Unusual set of problems you've experienced. Blackfire SRC Compound has a high lubricant content compared to many compounds, and is designed to be worked using the slow cut method. This involves spreading the product at a low speed (one pass at speed 1), then working the product at speed 4-5 using light to moderate pressure until the residue begins to turn clear and dry out. Then you buff the residue off using a short nap microfibre, and inspect (reading your comments you've defintely been using way too much product). What you normally see on hard paints (like Impreza paint) is a high degree of defect removal and a small degree of micromarring which looks like hazing.

When you are happy with the degree of defect removal, you then proceed to the SRC Finishing Polish, again using a slow cut method, in order to remove the micromarring and leave a perfect, wet, glossy finish. If you use too much speed and pressure, and don't clean out your pads after every otyher panel, the SRC's do become difficult to use. I'm frankly shocked that you managed to go through the paint with the PC - on all the Impreza's I've done with this pair I've only seen 3-4 microns of paint removal, out of a total thickness of around 100-120, depending on the car. You must have really been giving it a lot of welly to burn through, either that or your car has been seriously compounded in the past, leaving you with little to work on - but, only a paint gauge can tell you this, and granted, they ain't cheap. That said, if you are seeing the PC oscillate more than rotate (and even stop rotating altogether) you are definitely using too much pressure.

Best bet it to give me a call about the products and I'll happily talk it all through with you, as you are clearly having difficulties that I can help you to avoid.

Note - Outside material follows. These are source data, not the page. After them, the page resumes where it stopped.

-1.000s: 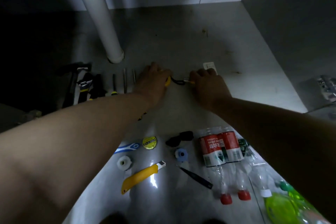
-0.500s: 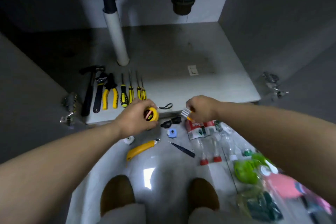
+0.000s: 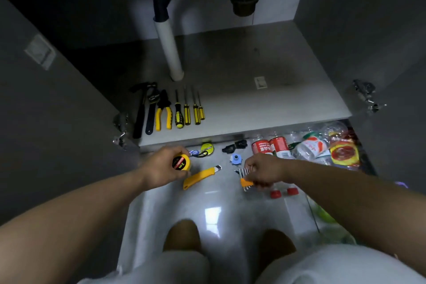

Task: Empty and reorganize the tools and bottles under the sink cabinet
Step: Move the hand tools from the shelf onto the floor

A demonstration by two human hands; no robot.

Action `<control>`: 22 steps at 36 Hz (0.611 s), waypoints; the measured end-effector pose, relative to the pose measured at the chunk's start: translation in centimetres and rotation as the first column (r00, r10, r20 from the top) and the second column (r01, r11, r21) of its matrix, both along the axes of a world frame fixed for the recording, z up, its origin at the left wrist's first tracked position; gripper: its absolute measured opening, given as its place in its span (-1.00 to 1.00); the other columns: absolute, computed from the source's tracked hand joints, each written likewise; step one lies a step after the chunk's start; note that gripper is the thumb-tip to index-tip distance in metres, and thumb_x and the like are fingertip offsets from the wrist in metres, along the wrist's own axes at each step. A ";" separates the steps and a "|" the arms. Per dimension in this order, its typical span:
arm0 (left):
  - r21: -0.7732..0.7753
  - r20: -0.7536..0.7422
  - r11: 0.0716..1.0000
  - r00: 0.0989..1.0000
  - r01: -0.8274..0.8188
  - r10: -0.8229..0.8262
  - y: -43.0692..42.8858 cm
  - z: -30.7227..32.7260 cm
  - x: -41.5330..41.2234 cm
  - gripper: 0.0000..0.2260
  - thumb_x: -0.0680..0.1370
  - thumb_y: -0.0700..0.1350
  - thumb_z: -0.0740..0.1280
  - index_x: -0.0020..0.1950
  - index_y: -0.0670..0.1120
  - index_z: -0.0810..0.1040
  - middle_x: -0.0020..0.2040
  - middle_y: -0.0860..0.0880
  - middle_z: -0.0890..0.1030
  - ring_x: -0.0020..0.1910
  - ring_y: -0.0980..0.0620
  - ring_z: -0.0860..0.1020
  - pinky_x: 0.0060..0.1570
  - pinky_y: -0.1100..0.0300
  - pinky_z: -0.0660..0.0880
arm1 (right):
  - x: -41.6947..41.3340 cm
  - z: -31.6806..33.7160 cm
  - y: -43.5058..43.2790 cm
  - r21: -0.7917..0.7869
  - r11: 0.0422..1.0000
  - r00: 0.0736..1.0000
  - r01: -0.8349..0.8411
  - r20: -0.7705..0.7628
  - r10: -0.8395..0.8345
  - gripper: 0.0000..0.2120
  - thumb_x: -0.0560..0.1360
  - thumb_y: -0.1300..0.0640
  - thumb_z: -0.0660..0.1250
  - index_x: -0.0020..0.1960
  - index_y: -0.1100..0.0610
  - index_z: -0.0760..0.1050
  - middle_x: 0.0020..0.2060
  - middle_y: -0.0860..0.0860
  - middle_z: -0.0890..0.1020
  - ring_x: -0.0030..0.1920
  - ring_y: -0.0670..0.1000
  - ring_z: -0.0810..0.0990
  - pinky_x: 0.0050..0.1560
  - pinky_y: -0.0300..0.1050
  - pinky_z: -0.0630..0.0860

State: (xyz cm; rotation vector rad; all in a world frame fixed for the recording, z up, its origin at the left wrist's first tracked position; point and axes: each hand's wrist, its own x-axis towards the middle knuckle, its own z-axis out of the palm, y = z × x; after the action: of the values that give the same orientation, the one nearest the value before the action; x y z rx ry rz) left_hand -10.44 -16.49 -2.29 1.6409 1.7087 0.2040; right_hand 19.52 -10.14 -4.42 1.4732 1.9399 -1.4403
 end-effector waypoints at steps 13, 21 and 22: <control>-0.177 -0.007 0.910 0.925 -0.375 0.380 -3.0 -12.9 -2.6 -0.62 0.38 -0.25 0.59 0.12 -0.05 0.59 0.05 -0.12 0.65 -0.05 -0.04 0.62 -0.21 0.43 0.46 | -3.1 -11.8 0.1 -0.018 0.997 0.997 0.073 -0.015 -0.073 -0.84 0.55 0.20 0.43 0.13 0.16 0.61 -0.18 0.11 0.70 -0.24 0.07 0.73 -0.22 -0.13 0.68; -0.172 -0.098 0.801 0.820 -0.573 0.565 -2.9 -15.5 -1.6 -0.52 0.45 -0.24 0.45 0.34 0.02 0.51 0.23 -0.18 0.41 0.15 -0.22 0.53 0.20 -0.02 0.55 | -3.4 -13.8 0.1 0.023 0.992 0.992 0.126 -0.016 -0.126 -0.79 0.49 0.23 0.49 0.12 0.15 0.67 -0.06 0.07 0.72 -0.09 0.03 0.72 0.00 -0.04 0.67; -0.160 -0.092 0.798 0.813 -0.581 0.574 -2.8 -15.4 -1.3 -0.50 0.45 -0.26 0.43 0.37 0.02 0.49 0.24 -0.18 0.38 0.20 -0.23 0.49 0.24 -0.01 0.52 | -3.4 -13.8 0.0 0.070 0.989 0.991 0.133 0.005 -0.133 -0.77 0.49 0.22 0.49 0.15 0.14 0.66 0.00 0.07 0.71 -0.03 0.03 0.69 -0.01 -0.11 0.63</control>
State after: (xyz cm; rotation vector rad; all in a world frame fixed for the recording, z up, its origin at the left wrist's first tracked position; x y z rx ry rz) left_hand -11.74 -19.28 -17.73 0.9514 2.1556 0.2971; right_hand 16.12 -10.09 -18.22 1.6663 1.9369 -1.4303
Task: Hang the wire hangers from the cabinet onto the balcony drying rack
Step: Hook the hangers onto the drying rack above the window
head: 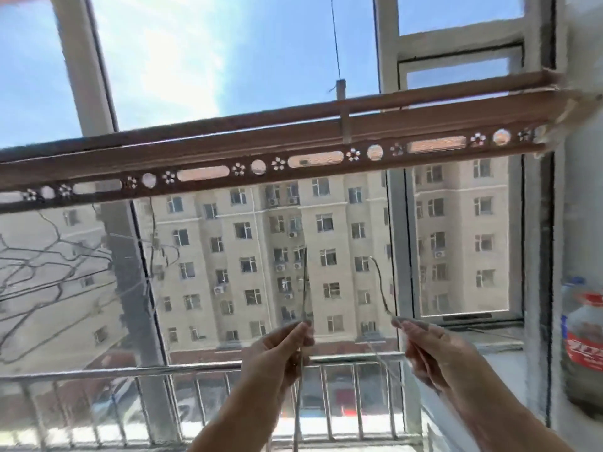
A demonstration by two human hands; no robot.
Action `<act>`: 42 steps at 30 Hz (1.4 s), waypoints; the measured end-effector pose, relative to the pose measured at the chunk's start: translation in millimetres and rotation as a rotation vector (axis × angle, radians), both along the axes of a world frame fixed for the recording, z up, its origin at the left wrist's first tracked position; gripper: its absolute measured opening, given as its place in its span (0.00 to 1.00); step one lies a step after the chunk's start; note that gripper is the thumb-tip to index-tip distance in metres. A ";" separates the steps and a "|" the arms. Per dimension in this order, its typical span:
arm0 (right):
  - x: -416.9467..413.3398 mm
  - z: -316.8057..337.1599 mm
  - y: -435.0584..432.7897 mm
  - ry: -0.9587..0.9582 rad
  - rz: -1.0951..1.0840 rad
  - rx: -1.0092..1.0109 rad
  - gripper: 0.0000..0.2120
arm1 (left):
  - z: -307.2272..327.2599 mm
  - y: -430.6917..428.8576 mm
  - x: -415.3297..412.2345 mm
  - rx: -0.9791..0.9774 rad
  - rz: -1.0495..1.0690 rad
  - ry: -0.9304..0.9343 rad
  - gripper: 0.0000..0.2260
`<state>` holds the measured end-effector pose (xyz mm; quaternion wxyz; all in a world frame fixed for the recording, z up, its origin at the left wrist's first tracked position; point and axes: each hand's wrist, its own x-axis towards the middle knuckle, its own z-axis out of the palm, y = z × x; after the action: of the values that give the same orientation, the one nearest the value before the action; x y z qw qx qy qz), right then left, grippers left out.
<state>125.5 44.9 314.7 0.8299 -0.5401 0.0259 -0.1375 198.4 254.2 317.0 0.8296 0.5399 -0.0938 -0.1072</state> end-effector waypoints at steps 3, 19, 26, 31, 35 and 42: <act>29.1 31.0 35.6 -0.092 0.043 -0.057 0.16 | 25.4 30.9 14.9 -0.042 0.063 -0.059 0.10; 136.7 117.5 137.8 -0.394 -0.109 -0.190 0.09 | 102.4 74.8 85.5 -0.194 0.136 -0.252 0.09; 162.0 116.9 140.9 -0.372 -0.171 -0.139 0.06 | 106.9 88.7 110.3 -0.170 0.121 -0.216 0.12; 166.3 107.8 137.1 -0.325 -0.156 -0.134 0.09 | 98.9 93.5 120.7 -0.144 0.078 -0.172 0.17; 166.1 101.9 134.6 -0.333 -0.150 -0.154 0.11 | 85.7 95.5 126.8 -0.127 0.057 -0.159 0.10; 165.8 70.3 120.4 -0.282 -0.228 -0.128 0.12 | 45.2 103.3 131.4 -0.119 0.125 -0.138 0.07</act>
<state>291.3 165.3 385.0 0.7683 -0.5606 -0.0385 -0.3064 329.9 357.5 362.2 0.8568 0.5006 -0.1230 -0.0121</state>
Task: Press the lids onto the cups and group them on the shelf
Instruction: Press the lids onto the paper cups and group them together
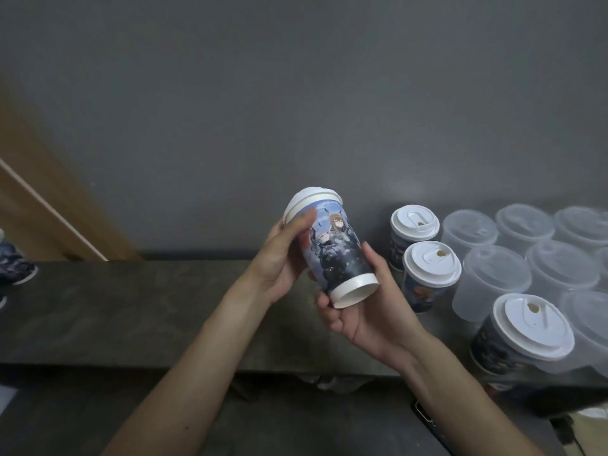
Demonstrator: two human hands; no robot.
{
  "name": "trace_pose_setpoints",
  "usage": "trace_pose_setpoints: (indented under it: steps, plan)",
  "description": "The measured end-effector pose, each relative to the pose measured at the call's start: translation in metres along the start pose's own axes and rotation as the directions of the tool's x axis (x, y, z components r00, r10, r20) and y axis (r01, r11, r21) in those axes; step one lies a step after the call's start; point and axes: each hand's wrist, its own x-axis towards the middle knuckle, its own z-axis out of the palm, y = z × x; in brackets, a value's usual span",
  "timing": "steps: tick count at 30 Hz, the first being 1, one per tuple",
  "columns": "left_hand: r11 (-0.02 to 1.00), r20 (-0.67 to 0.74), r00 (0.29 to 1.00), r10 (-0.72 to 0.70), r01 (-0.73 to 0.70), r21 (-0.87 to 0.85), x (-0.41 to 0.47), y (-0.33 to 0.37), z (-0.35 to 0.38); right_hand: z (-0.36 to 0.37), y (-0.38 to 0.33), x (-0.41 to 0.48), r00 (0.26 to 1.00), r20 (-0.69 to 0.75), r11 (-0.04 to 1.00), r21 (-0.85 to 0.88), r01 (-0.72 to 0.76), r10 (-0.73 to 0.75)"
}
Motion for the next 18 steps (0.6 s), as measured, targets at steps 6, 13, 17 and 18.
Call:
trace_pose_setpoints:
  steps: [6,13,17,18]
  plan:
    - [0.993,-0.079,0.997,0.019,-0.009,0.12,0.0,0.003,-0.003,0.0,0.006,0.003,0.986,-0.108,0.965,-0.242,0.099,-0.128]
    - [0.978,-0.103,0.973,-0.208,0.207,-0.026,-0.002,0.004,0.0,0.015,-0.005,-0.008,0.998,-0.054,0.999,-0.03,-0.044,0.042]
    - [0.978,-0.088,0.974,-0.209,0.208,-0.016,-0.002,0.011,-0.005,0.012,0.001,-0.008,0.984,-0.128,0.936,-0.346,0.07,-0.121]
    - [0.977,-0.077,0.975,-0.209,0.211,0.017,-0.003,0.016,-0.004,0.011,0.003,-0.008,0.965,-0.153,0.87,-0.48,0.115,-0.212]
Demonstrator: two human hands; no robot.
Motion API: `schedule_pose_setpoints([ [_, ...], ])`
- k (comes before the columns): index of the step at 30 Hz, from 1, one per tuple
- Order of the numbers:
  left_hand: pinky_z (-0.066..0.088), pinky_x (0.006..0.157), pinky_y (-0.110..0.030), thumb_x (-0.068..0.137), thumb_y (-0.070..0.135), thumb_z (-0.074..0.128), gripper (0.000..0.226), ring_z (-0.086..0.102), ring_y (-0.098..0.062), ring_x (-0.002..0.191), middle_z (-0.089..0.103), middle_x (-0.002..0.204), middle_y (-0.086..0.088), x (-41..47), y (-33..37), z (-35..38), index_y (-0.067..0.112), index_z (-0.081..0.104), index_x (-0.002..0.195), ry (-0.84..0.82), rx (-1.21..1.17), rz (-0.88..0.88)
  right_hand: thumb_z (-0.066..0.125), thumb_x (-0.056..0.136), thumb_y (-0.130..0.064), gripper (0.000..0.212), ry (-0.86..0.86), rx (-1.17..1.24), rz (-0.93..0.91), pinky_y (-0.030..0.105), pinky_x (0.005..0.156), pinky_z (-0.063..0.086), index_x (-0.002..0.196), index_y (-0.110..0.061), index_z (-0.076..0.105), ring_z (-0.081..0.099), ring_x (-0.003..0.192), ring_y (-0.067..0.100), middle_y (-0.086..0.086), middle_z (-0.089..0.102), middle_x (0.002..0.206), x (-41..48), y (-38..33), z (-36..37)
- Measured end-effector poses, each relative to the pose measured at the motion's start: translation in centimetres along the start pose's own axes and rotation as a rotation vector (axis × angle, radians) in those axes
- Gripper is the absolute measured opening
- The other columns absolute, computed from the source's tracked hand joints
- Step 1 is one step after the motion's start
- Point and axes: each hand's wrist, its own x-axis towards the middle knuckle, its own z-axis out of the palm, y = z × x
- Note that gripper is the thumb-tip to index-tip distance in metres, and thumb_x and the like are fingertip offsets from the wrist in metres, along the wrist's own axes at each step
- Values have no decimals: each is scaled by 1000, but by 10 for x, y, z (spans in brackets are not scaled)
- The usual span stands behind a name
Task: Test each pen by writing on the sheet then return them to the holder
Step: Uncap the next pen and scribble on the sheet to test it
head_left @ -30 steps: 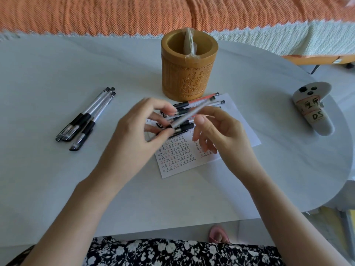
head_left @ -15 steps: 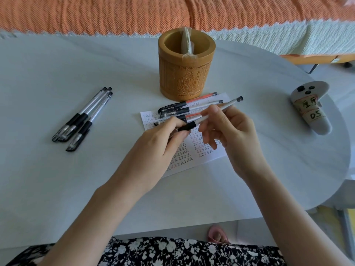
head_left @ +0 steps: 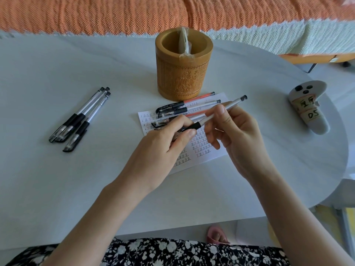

Remember, part of our service is not just to supply products, but also to offer the advice that goes with them, based on our own professional detailing experience.

To Rapid Seven

Thanks for your input, a lot of what you said I agree with, but a few things I need to offer my opinion on.

There is a world of difference between dual action units and rotary machine polishers used in bodyshops. It is very, very difficult to cause any damage to paint using a dual action machine polisher like a PC, whereas 20 seconds of incorrect use can cause a rotary to burn right through, on both panels and even more so on edges.

Your put down of 'american techniques' is incorrect. High end polishes like those made by Menzerna of Germany for Blackfire are not one hit wonders you use at a single speed and pressure. The products are flexible enough to allow the use of different methods depending on the type of defect removal required, but to learn these methods takes time. A good, safe, effective method for novices therefore is the slow cut method, and this involves making passes at different speeds. You need to understand products and their make up before being able to use them - just because one compound can be used to good effect at a single speed by rotary doesn't mean other compounds can, especially when used with a dual action unit.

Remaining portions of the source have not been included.